The lawsuit alleges Home Depot gathered information when B.C. customers opted for emailed receipts, including the purchase price, brands bought, and data related to the customer’s email address, then shared it without consent with technology giant Meta.

Justice Peter Edelmann allowed the certification of the class for the alleged breaches of privacy in a decision posted online Wednesday, but he dismissed claims that Home Depot violated other duties and contractual obligations. 

The certification is not a finding of wrongdoing, and Home Depot did not immediately respond to a request for comment.

The decision says Meta, which operates Facebook, offered a service to help the company understand if its advertising campaigns on the social media platform were leading to in-store sales.

The court document says Home Depot argued customers had no reasonable expectation of privacy because the information shared with Meta was “high-level” and less sensitive, but Edelmann disagreed, saying that privacy expectations “cannot be assessed on a piecemeal basis.”

The decision says the claim involves more than six million emails and corresponding data shared with Meta over several years.

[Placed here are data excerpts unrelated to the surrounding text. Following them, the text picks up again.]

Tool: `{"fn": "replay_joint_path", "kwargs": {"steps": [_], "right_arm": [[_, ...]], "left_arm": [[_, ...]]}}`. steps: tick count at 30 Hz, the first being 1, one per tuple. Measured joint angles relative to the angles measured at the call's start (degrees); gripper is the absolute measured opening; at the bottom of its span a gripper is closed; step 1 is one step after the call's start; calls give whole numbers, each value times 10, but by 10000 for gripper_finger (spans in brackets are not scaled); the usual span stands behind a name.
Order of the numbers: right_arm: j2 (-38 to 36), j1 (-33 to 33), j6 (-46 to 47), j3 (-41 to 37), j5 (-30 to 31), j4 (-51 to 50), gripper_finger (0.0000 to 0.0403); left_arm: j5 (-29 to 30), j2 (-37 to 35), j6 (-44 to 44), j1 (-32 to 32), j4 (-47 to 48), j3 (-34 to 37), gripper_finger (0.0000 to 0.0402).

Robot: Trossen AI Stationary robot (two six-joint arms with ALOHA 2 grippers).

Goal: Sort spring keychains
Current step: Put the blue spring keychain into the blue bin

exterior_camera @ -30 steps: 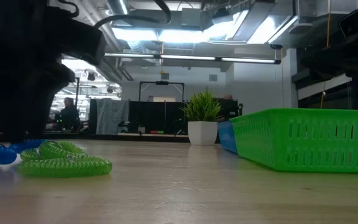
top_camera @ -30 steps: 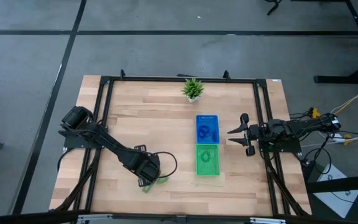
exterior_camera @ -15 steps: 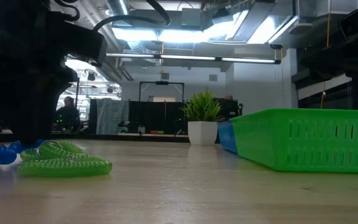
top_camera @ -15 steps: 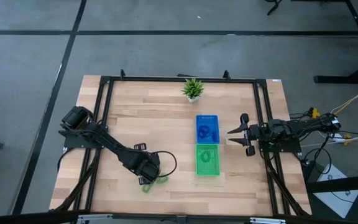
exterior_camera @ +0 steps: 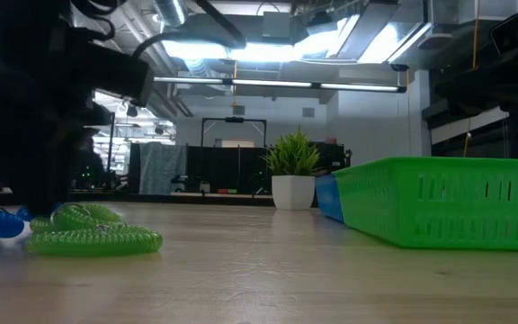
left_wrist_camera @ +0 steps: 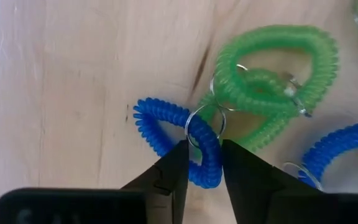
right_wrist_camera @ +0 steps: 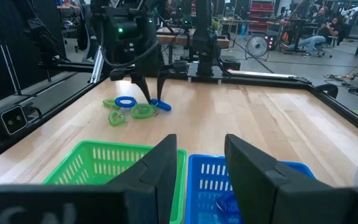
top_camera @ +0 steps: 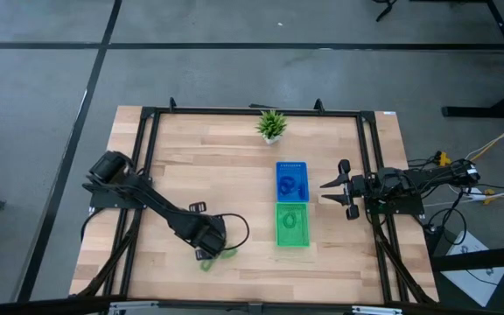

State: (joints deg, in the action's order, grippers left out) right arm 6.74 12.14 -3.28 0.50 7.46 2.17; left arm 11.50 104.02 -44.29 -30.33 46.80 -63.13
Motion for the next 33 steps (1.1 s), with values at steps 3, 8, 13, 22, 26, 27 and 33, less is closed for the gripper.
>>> {"fn": "replay_joint_path", "kwargs": {"steps": [3, 8, 13, 22, 26, 27, 33], "right_arm": [[0, 0, 0, 0, 0, 0, 136], [0, 0, 0, 0, 0, 0, 136], [0, 0, 0, 0, 0, 0, 136], [0, 0, 0, 0, 0, 0, 136], [0, 0, 0, 0, 0, 0, 136], [0, 0, 0, 0, 0, 0, 136], [0, 0, 0, 0, 0, 0, 136]], "left_arm": [[0, 9, 0, 1, 0, -1, 88], [9, 5, 0, 0, 0, 0, 86], [6, 1, 0, 0, -1, 0, 70], [-4, 0, 0, 0, -2, 0, 29], [-10, -1, 0, 0, 4, -6, 30], [-12, -1, 0, 0, 7, -11, 33], [-3, -1, 27, 0, 21, -45, 36]]}}
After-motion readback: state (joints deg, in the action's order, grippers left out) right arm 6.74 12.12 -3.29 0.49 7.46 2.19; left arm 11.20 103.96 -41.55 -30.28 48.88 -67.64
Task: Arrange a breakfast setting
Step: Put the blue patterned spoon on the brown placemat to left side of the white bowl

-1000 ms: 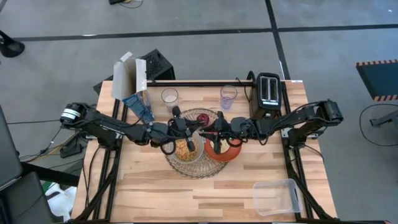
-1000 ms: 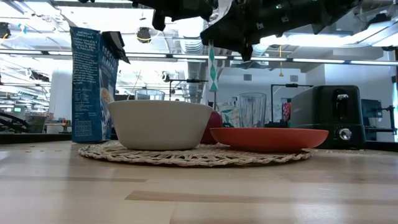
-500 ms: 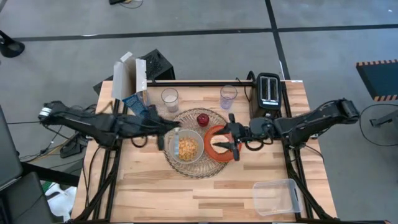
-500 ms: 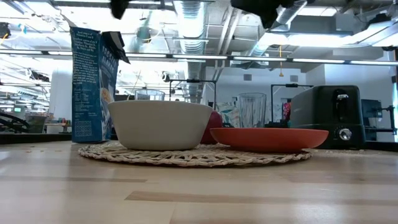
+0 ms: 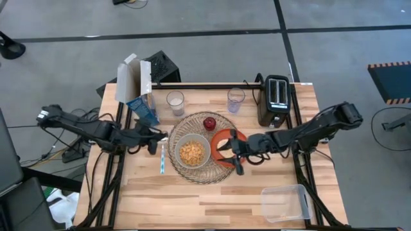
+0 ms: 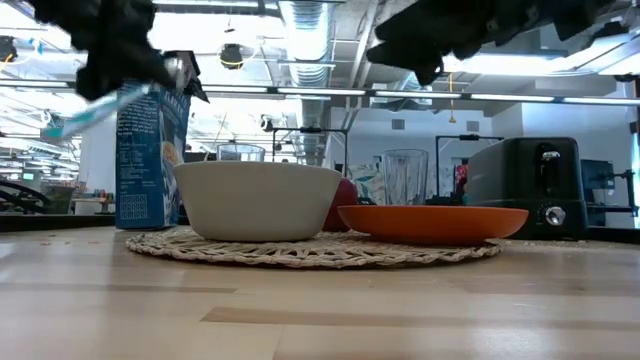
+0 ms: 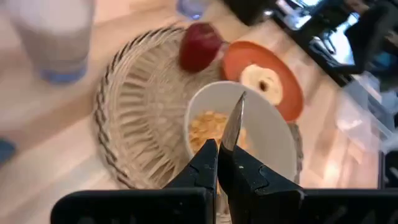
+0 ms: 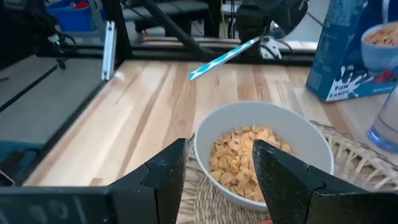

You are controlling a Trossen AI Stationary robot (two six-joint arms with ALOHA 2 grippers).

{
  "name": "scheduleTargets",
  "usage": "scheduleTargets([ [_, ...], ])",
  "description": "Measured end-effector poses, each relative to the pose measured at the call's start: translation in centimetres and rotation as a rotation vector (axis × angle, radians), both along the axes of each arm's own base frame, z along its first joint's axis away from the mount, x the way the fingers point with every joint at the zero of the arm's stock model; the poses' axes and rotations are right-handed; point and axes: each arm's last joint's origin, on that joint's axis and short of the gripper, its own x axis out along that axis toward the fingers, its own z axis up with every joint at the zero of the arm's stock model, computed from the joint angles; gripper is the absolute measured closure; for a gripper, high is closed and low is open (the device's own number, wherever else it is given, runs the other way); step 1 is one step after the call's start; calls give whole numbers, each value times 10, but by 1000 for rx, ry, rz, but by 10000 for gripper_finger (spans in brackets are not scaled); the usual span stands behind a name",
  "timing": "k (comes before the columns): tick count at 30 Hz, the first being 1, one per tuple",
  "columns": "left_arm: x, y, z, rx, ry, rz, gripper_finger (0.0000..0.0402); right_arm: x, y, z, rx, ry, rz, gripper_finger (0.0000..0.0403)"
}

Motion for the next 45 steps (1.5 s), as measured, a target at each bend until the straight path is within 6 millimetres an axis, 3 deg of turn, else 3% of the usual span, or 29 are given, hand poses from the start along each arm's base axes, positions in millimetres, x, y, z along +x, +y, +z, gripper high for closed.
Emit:
scheduleTargets([
  [10, 5, 21, -59, -149, 50, 86, 401, 10, 1, -17, -10, 40, -5, 191],
  [23, 17, 55, -79, -200, 26, 99, 401, 10, 1, -17, -9, 40, -5, 191],
  [45, 40, 90, -113, -302, 101, 74, 401, 10, 2, -18, -1, 47, -5, 191],
])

The judge said the alternative to a class-action lawsuit would be hundreds of thousands of individual claims “which are simply not feasible.”

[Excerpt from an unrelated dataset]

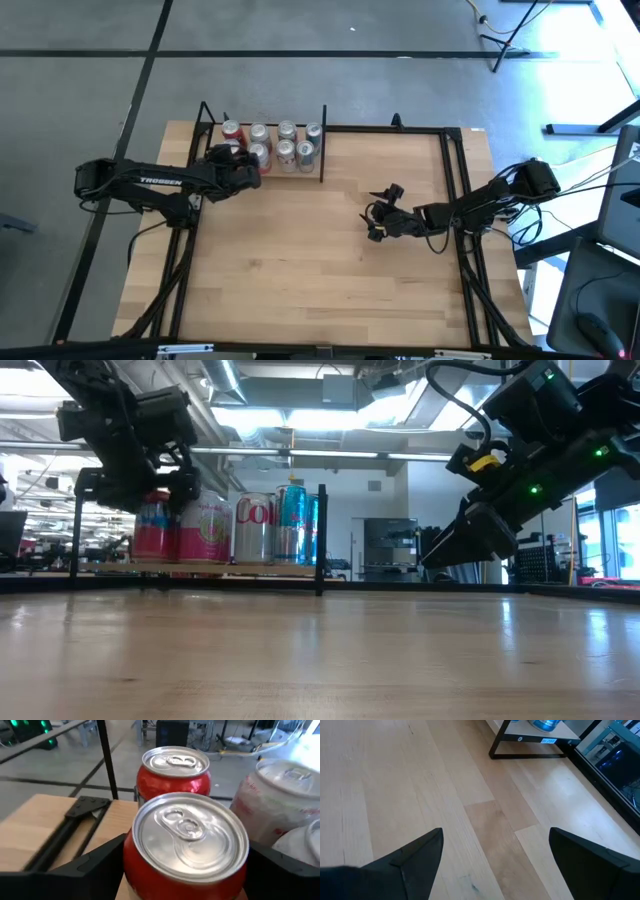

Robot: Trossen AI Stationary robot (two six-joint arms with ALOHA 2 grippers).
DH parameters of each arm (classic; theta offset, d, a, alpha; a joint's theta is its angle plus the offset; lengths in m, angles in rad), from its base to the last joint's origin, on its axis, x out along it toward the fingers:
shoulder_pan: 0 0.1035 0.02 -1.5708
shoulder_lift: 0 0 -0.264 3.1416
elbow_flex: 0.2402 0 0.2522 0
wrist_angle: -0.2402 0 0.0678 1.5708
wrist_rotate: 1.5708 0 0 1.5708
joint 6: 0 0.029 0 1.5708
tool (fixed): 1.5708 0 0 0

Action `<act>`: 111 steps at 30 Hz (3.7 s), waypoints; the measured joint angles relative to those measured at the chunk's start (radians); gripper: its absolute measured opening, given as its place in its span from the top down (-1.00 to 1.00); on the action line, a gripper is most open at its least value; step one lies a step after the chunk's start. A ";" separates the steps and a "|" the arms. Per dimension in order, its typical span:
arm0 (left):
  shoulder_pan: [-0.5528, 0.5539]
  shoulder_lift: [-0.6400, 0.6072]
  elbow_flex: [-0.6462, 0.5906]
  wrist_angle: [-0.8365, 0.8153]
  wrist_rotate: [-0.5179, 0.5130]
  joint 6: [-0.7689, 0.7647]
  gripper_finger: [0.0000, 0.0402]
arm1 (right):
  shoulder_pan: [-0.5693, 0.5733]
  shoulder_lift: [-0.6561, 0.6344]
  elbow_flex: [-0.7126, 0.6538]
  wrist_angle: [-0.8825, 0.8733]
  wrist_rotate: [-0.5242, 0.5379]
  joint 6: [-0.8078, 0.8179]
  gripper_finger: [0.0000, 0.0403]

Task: Place canned beverage on shelf
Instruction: Put the red soda can on the shelf aligned with other red soda can, then return to Home Position

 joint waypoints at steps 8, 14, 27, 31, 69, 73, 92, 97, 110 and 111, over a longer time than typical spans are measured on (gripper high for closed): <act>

“The value of the individual claims would also make the costs of litigation prohibitive as individual claimants would be unlikely to recover the actual cost,” he said. 

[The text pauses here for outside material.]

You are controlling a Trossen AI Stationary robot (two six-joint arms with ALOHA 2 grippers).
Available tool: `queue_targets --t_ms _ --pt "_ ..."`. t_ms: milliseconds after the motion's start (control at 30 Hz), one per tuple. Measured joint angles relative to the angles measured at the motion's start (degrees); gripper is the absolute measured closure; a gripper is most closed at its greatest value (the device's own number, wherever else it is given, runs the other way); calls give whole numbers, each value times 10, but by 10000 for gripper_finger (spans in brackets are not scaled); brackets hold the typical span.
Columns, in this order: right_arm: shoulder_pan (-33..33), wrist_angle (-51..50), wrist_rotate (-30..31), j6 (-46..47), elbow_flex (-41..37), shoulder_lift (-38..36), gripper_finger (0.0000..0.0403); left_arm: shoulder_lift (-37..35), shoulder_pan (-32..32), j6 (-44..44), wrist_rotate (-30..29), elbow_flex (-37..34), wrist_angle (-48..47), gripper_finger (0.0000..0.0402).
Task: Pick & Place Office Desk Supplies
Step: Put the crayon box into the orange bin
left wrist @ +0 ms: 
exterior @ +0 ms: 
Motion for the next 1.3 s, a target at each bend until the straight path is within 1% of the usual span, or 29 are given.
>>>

WATCH | Canada’s privacy watchdog says customer data was shared without consent: 

Home Depot shared customer data without consent: privacy watchdog

Home Depot shared customers’ personal data with Meta without their consent, Canada’s privacy watchdog says. Its investigation found that the retail giant was sharing e-receipt data, including email addresses, with Facebook’s parent company.

“The pleading, as I understand it, is that Home Depot’s customers had a reasonable expectation that their purchase data would not be compiled and shared with Meta to be used not only to generate marketing information for Home Depot but also for Meta’s own marketing purposes, including user profiling and targeted advertising unrelated to Home Depot.”

The decision says other class-action proceedings making similar allegations have also been launched in Quebec and Saskatchewan. 

It follows a 2023 report from Canada’s privacy watchdog, which found that the retailer shared customer data with Meta without consent.

Commissioner Philippe Dufresne released the report saying Home Depot began sharing details from electronic receipts with Meta in 2018 — including encoded email addresses and in-store purchase information — without the knowledge or consent of customers. The company said it stopped sharing customer information with Meta in October 2022.

According to the privacy report, information sent to Meta was used to determine whether a customer had a Facebook account. If they did, Meta compared the person’s in-store purchases to Home Depot’s ads to gauge their effectiveness.

Home Depot told Dufresne’s office that it relied on implied consent and that its privacy statement — accessible through its website and print-upon-request at retail locations — explained that the company uses de-identified information for internal business purposes.